The disparity error can be expressed as a function of the distortion effect for both the IR camera and projector for both tangential and radial distortions:

d_{e} = (δ_{\tan g .}^{c} + δ_{r a d .}^{c}) - (δ_{\tan g .}^{c} + δ_{r a d .}^{c})

(8)

where:

δ_{\tan g .}^{c}

and

δ_{\tan g .}^{p}

are the tangential distortion effect for the IR camera and projector, respectively, and

δ_{r a d .}^{c}

and

δ_{r a d .}^{p}

are the radial distortion effect for the IR camera and projector, respectively.

The radial distortion quantifies the lens quality, which is caused by bending the ray linked object, image, and focal points. The Brown model [30] with two factors (K₁ and K₂) is applied to compensate for the radial distortion. The tangential other model describes the distortion resulting from the inaccurate location of the lens with respect to the focal point, and the effect is compensated for using another two factors (P₁ and P₂) [12,31]:

\begin{array}{l} δ_{\tan g .} = P_{1} (({x_{t}}^{2} + {y^{2}}_{t}) + 2 x_{t}) + P_{2} x_{t} y_{t} \\ δ_{r a d .} = x_{t} (K_{1} ({x_{t}}^{2} + {y^{2}}_{t}) + K_{2} {({x_{t}}^{2} + {y^{2}}_{t})}^{2}) \end{array}

(9)

where P₁ and P₂ are the factors represent the tangential distortion model, K₁ and K₂ are the factors represent the radial distortion model and

x_{t}

and

y_{t}

are the free distortion coordinates of the image point

As the disparity value is computed from the horizontal shift from the projected pattern to the standard one, the relation between the measured point coordinate and the true point coordinate can be expressed as follows:

x_{m} = x_{t} + δ_{\tan g .} + δ_{r a d .}

(10)

where

x_{m}

is the measured x coordinate for the sensor and

x_{t}

is the true x coordinate for the sensor.

Inserting Equation (9) into Equation (8), the full disparity error model considering both IR camera and projector distortions can be expressed in Equation (11) with eight parameters:

\begin{array}{l} d_{e} = {(P_{1} (({x_{t}}^{2} + {y^{2}}_{t}) + 2 {x_{t}}^{2}) + P_{2} x_{t} y_{t})}_{c} - {(P_{1} (({x_{t}}^{2} + {y^{2}}_{t}) + 2 {x_{t}}^{2}) + P_{2} x_{t} y_{t})}_{p} \\ + {(x_{t} (K_{1} ({x_{t}}^{2} + {y^{2}}_{t}) + K_{2} {({x_{t}}^{2} + {y^{2}}_{t})}^{2}))}_{c} - {(x_{t} (K_{1} ({x_{t}}^{2} + {y^{2}}_{t}) + K_{2} {({x_{t}}^{2} + {y^{2}}_{t})}^{2}))}_{p} \end{array}

(11)

where p refers to the IR projector and c refers to the IR camera.

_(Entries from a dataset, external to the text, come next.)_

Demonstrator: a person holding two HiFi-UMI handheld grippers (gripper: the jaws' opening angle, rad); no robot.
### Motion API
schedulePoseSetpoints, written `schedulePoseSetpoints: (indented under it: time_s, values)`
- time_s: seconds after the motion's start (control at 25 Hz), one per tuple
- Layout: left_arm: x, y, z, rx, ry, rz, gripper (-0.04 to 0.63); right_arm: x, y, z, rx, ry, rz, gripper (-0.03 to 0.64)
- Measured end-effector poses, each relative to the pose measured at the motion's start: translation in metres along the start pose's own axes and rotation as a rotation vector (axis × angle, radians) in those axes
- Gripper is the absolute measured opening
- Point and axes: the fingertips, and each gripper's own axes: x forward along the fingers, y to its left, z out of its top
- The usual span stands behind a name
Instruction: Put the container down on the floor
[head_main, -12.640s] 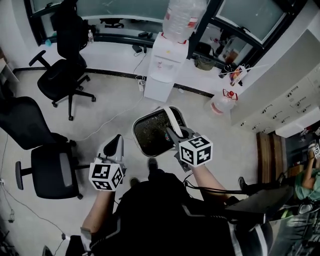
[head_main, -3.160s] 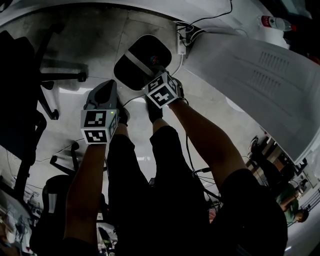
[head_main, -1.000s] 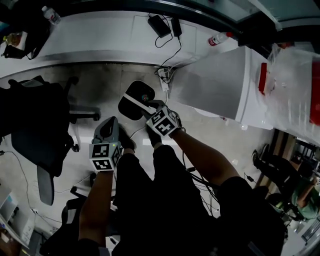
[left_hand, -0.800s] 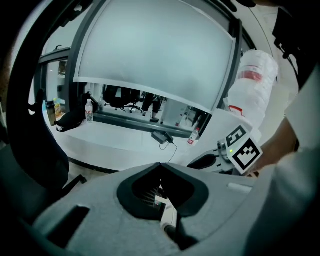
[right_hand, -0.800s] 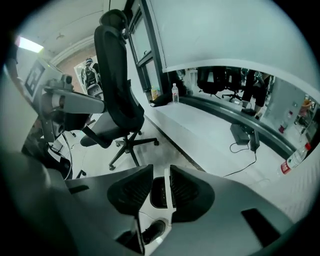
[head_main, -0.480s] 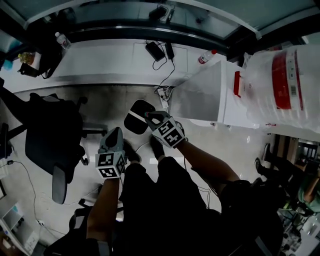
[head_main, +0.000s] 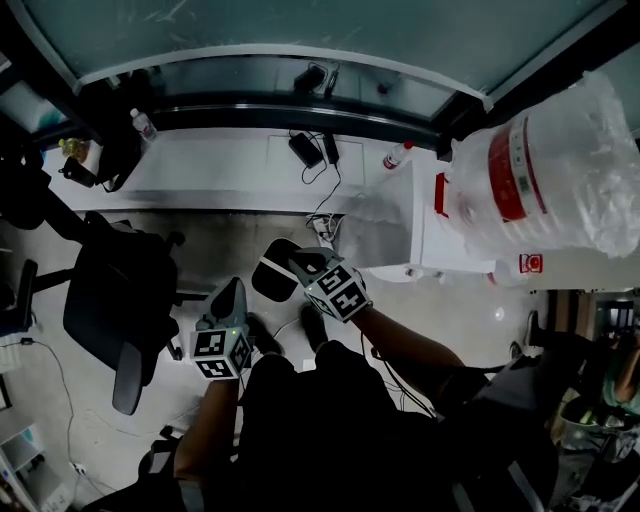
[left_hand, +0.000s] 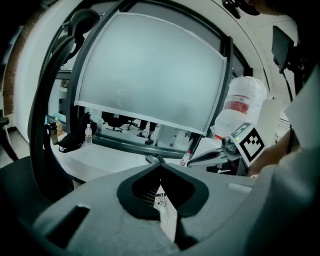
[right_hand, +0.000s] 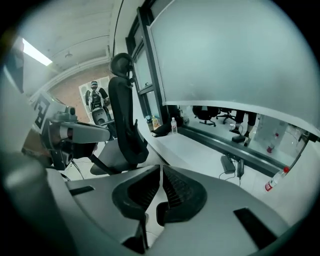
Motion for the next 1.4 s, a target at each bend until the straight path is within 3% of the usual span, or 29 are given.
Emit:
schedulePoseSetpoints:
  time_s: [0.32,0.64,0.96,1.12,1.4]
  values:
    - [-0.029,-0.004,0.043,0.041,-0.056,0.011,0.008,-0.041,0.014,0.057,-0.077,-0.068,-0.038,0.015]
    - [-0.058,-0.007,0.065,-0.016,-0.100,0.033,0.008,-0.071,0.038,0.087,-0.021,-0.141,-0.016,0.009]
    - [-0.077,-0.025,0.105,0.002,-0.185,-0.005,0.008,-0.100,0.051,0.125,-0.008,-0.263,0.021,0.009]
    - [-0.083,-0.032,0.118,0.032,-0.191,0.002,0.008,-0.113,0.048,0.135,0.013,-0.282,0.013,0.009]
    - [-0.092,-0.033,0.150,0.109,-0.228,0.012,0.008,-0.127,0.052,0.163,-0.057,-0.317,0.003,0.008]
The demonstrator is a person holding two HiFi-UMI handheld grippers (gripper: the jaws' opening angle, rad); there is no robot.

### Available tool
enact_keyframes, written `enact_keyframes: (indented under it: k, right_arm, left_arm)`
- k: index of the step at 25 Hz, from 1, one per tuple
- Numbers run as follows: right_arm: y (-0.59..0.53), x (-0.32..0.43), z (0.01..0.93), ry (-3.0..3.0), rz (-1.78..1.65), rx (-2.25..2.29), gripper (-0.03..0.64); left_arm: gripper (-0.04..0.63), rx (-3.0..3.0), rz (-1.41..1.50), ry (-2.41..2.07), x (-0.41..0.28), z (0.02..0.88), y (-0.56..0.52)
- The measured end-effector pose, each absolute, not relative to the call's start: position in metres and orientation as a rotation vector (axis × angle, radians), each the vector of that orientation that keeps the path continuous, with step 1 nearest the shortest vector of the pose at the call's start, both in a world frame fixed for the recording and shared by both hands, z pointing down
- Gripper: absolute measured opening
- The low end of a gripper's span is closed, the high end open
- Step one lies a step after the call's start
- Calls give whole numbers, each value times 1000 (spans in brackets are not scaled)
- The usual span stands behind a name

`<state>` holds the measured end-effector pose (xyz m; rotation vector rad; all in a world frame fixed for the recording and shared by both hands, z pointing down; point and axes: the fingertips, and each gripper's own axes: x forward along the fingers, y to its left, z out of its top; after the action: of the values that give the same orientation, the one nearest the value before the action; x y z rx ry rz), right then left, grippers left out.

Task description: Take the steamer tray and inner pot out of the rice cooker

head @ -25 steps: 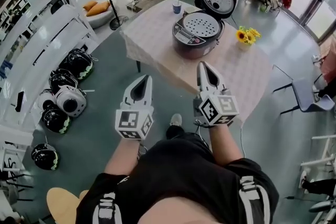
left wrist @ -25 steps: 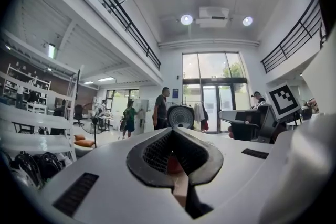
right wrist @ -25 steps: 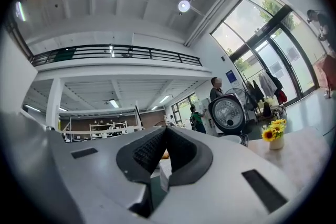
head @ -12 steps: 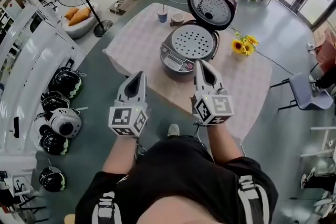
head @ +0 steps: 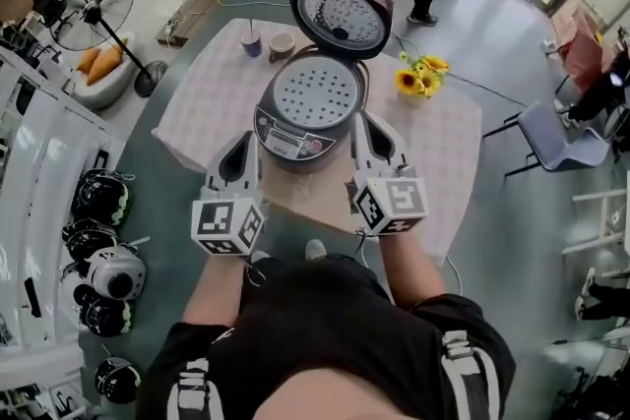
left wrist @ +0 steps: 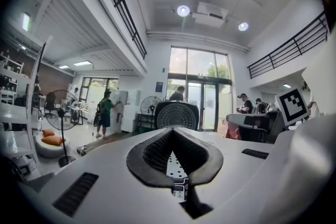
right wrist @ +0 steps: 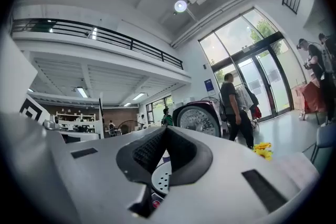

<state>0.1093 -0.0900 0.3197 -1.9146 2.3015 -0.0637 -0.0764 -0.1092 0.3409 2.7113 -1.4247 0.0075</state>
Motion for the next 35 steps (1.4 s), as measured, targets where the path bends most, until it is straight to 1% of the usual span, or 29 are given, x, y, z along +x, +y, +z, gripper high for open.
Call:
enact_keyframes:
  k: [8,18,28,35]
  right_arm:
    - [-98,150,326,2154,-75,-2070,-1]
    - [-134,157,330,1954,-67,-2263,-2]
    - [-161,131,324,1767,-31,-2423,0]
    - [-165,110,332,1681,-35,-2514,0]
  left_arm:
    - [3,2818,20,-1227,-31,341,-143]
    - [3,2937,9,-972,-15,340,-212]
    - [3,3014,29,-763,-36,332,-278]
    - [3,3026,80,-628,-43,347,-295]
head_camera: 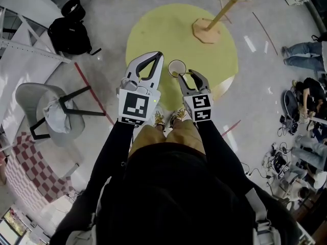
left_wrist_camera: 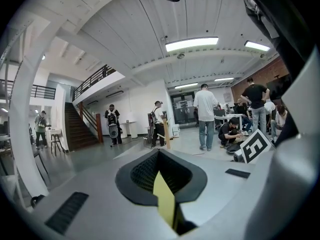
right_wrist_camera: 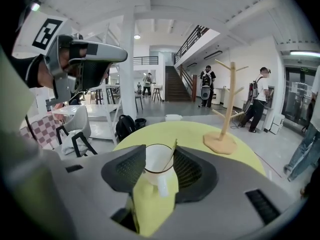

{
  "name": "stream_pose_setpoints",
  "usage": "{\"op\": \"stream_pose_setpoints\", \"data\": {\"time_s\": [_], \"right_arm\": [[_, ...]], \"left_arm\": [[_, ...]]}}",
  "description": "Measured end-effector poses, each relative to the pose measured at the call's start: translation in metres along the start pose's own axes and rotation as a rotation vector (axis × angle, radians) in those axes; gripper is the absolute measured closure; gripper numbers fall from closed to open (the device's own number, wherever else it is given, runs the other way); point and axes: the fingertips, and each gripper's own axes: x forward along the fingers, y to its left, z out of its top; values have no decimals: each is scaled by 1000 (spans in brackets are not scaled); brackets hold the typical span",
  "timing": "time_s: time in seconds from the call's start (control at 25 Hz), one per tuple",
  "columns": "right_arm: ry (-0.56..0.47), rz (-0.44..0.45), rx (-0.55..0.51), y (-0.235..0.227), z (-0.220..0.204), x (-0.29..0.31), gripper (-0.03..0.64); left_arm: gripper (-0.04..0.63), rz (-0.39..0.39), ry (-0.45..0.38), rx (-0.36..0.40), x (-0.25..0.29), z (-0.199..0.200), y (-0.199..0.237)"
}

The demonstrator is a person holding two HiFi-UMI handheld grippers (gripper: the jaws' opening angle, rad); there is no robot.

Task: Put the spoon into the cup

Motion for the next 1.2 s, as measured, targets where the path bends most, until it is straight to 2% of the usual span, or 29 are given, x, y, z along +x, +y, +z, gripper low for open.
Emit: {"op": "stream_pose_setpoints", "data": {"time_s": [0.28, 0.56, 1.2], "right_arm": [[-22, -52, 3, -14, 4, -3, 396], [-33, -77, 8, -20, 3, -9, 393], [-47, -56, 20, -15, 7, -6, 393]], "left_arm": [[580, 4, 0, -3, 0, 1, -1], [580, 4, 4, -3, -2, -1, -4], [580, 7, 4, -5, -2, -1, -2]]}}
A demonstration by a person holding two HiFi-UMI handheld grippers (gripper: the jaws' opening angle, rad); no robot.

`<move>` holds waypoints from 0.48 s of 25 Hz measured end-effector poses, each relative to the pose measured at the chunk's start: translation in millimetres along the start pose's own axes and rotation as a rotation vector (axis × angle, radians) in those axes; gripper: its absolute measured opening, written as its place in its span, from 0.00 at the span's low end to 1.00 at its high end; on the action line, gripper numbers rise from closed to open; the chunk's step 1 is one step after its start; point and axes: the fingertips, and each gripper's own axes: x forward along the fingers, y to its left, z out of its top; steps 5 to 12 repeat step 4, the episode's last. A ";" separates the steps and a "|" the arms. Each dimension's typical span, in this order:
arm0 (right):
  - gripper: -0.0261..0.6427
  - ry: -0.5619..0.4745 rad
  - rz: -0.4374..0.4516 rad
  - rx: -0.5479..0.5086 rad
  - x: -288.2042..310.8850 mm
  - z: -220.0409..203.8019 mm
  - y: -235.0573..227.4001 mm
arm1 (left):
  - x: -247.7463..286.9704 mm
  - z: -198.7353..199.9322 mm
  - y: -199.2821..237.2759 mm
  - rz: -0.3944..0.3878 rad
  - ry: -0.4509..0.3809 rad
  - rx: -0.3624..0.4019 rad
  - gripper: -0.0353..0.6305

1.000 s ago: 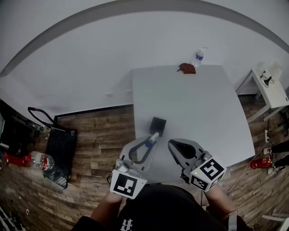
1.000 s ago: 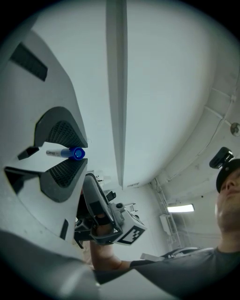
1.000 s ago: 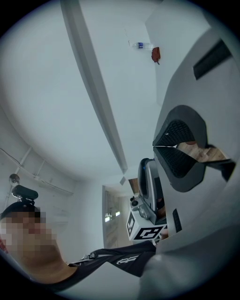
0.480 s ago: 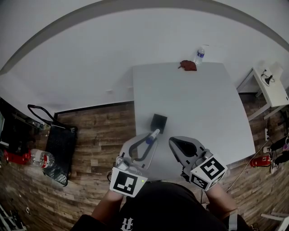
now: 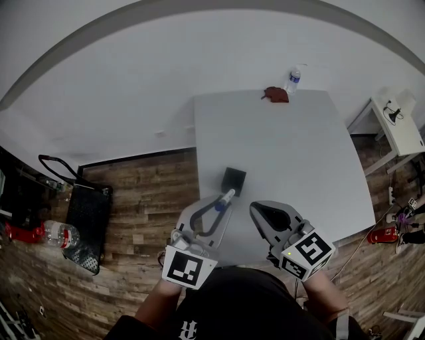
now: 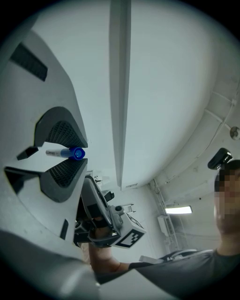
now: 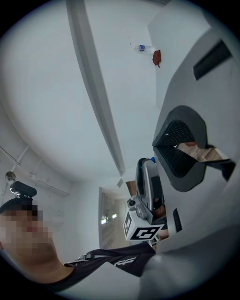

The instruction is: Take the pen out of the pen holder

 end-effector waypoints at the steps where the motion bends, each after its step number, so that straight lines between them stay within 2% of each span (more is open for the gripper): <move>1: 0.06 0.000 -0.001 0.000 0.6 -0.1 -0.7 | 0.8 -0.2 0.7 0.000 -0.001 0.000 0.16; 12: 0.06 0.000 -0.002 0.001 2.5 -0.9 -2.6 | 3.2 -1.4 2.9 -0.001 -0.003 0.001 0.16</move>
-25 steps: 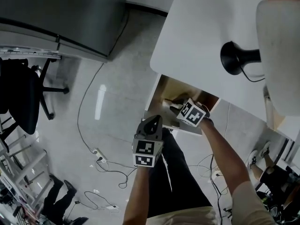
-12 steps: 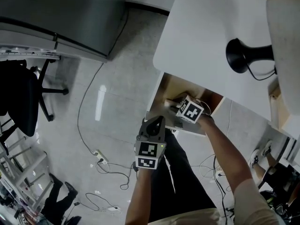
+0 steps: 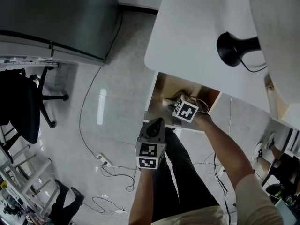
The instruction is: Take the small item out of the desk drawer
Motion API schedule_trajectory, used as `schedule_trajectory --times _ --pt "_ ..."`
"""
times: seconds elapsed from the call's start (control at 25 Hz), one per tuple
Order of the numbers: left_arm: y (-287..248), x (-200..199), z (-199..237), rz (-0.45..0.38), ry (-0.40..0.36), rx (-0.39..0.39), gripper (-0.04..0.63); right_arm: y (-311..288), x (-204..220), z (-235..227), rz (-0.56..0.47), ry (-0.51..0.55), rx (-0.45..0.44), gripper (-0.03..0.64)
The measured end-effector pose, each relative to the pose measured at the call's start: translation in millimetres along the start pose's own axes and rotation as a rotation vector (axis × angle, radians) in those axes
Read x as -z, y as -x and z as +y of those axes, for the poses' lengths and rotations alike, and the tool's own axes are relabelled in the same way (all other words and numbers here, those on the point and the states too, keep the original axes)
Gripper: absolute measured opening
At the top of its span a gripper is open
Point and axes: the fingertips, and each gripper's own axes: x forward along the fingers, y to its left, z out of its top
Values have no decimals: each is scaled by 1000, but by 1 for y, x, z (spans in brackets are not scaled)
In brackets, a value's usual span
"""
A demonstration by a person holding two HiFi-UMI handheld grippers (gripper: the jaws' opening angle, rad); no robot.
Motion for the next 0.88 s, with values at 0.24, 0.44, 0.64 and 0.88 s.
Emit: schedule_trajectory --times 0.24,0.44,0.64,0.88 --pt "5 2 1 26 -7 6 17 7 0 -4 -8 -48 50 132" --pt "6 3 -2 32 -9 11 17 18 2 -9 -21 -72 75 132" --pt "3 -8 -7 25 -32 11 17 29 4 -14 -19 -71 100 132" --pt "4 -14 -11 23 -46 5 17 34 15 -14 -26 -123 110 132"
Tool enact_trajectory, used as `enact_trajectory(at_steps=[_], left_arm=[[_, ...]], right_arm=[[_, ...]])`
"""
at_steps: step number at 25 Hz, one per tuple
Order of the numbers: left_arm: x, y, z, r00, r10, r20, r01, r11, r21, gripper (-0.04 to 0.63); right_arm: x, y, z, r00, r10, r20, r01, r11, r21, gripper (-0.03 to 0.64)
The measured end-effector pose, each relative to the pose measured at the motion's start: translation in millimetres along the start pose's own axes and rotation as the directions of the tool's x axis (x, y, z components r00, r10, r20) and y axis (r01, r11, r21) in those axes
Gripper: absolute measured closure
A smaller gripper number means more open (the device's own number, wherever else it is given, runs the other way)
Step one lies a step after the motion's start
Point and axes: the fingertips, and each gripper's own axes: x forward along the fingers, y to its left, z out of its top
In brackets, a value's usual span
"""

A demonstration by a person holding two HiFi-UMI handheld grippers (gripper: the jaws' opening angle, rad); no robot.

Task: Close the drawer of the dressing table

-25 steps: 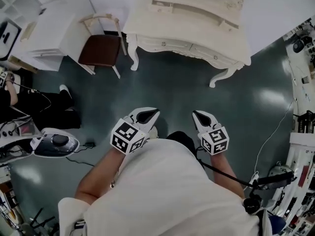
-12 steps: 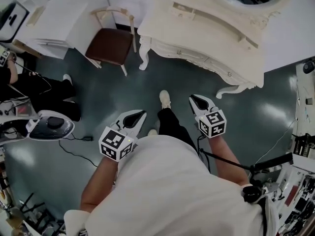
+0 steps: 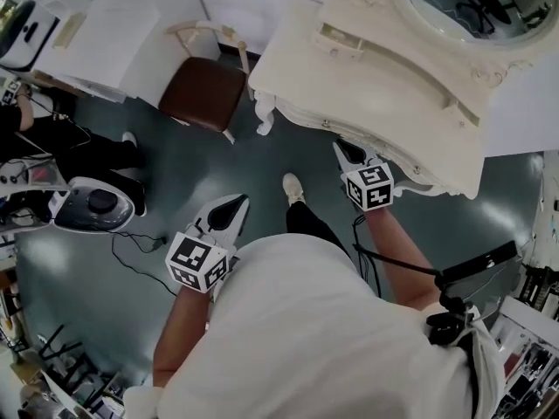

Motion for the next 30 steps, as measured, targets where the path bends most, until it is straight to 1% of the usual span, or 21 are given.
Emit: enact_trajectory(at_steps=[3,8,12,15,20,25,30], left_arm=[[27,9,24,1.0,0.028,-0.005,-0.028,1.0,0.001,0.595],[57,23,46,0.997,0.071,-0.02,-0.072,0.997,-0.015,0.595],[79,34,61,0.994,0.103,-0.035,-0.104,0.994,-0.035,0.595],[91,41,72,0.992,0.125,-0.032,-0.126,0.991,-0.044,0.595],[97,57,82,0.987,0.159,-0.024,-0.16,0.985,-0.069,0.595],[90,75,88,0.983,0.183,-0.036,-0.185,0.981,-0.066,0.595],[79,93,90,0.975,0.219,-0.029,-0.22,0.972,-0.086,0.595]], right_arm=[[35,-41,17,1.0,-0.002,0.006,0.002,0.999,0.037,0.583],[86,-93,35,1.0,0.0,0.024,-0.003,0.993,0.122,0.558],[122,-132,49,0.999,0.002,0.041,-0.01,0.978,0.208,0.541],[147,-155,56,0.999,-0.004,0.045,-0.008,0.965,0.26,0.529],[185,-181,60,0.999,-0.03,0.036,0.016,0.944,0.331,0.512],[213,-198,63,0.998,-0.065,0.022,0.051,0.918,0.393,0.494],[230,-212,64,0.995,-0.1,0.008,0.084,0.876,0.475,0.485]])
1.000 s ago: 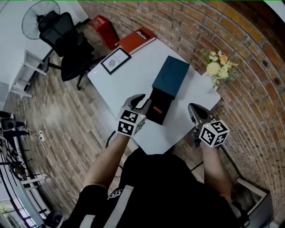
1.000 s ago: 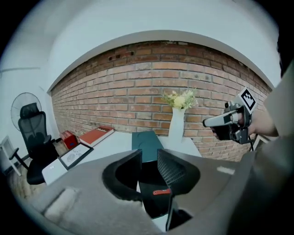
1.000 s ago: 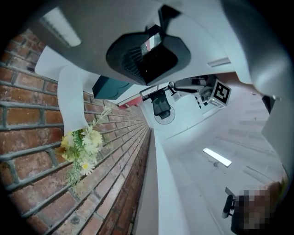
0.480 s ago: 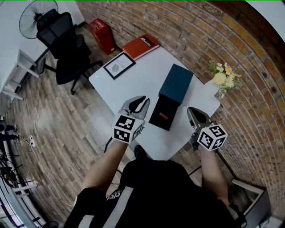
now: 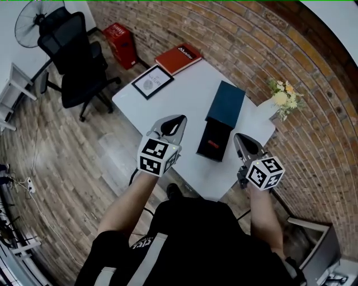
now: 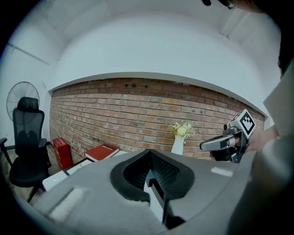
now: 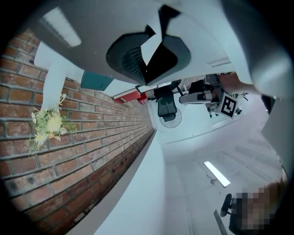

To further simplify Equation (11), we used two parameters (W₁ and W₂) to describe the tangential distortion by correcting the relative orientation between the IR camera and projector lenses and applied another two parameters (W₃ and W₄) to describe the combined the radial distortion for both the IR camera and the projector, which can be considered as one lens combining the overlaying IR camera and projector lenses. As the relative orientation between the camera and projector is well fixed (as a rigid body) and pre-calibrated (mapping function calibration), the y axis for IR camera and IR projector can be assumed to be identical. The third and fourth terms of Equation (11) represent the radial distortion in the x direction resulting from the IR camera and projector. Due to the unknown projector data, we used the gross combined radial distortion, known as Seidal aberrations [12] and the IR camera’s pixel location to assign x distortion effect. This gives the two constraints shown in Equation (12):

\begin{array}{l} y_{t}^{c} ≅ y_{t}^{p} \\ {δ^{s e n s o r}}_{r a d .} = x_{t}^{c} F (x_{t}^{c}, y_{t}^{c}, W_{3}, W_{4}) \end{array}

(12)

Equation (11) can then be simplified as:

d_{e} = 3 W_{1} ({x_{c}}^{2} - {x_{p}}^{2}) + y_{c} W_{2} (x_{c} - x_{p}) + W_{3} x_{c} ({x_{c}}^{2} - {x_{p}}^{2}) + W_{4} x_{c} ({x_{c}}^{4} - {x_{p}}^{4} + 2 {y_{c}}^{2} ({x_{c}}^{2} - {x_{p}}^{2}))

(13)

Equation (13) is the fundamental equation that describes the depth sensor distortion with only four parameters. As

x_{c} - x_{p} = d_{t}

and

x_{c} + x_{p} = 2 x_{c} - d_{t}

, we have:

\begin{array}{l} {x_{c}}^{2} - {x_{p}}^{2} = d_{t} (2 x_{c} - d_{t}) \\ {x_{c}}^{2} + {x_{p}}^{2} = d_{t} (2 x_{c} - d_{t}) + 2 {(x_{c} - d_{t})}^{2} \end{array}

(14)

Finally, the full distortion model for the RGB-D sensor can be given as:

d_{e i} = {[\begin{matrix} W_{1} \\ W_{2} \\ W_{3} \\ W_{4} \end{matrix}]}^{T} (\begin{matrix} 3 d_{t i} (2 x_{i} - d_{t i}) \\ 2 y_{i} d_{t i} \\ x_{i} (d_{t i} (2 x_{i} - d_{t i})) \\ x_{i} [(d_{t i} (2 x_{i} - d_{t i}) + 2 {(x_{i} - d_{t i})}^{2}) (d_{t i} (2 x_{i} - d_{t i})) + 2 {y_{i}}^{2} d_{t i} (2 x_{i} - d_{t i})] \end{matrix})

(15)

In Equation (15), the distortion model uses four parameters that consider both the radial and tangential distortions for both IR camera and projector lenses.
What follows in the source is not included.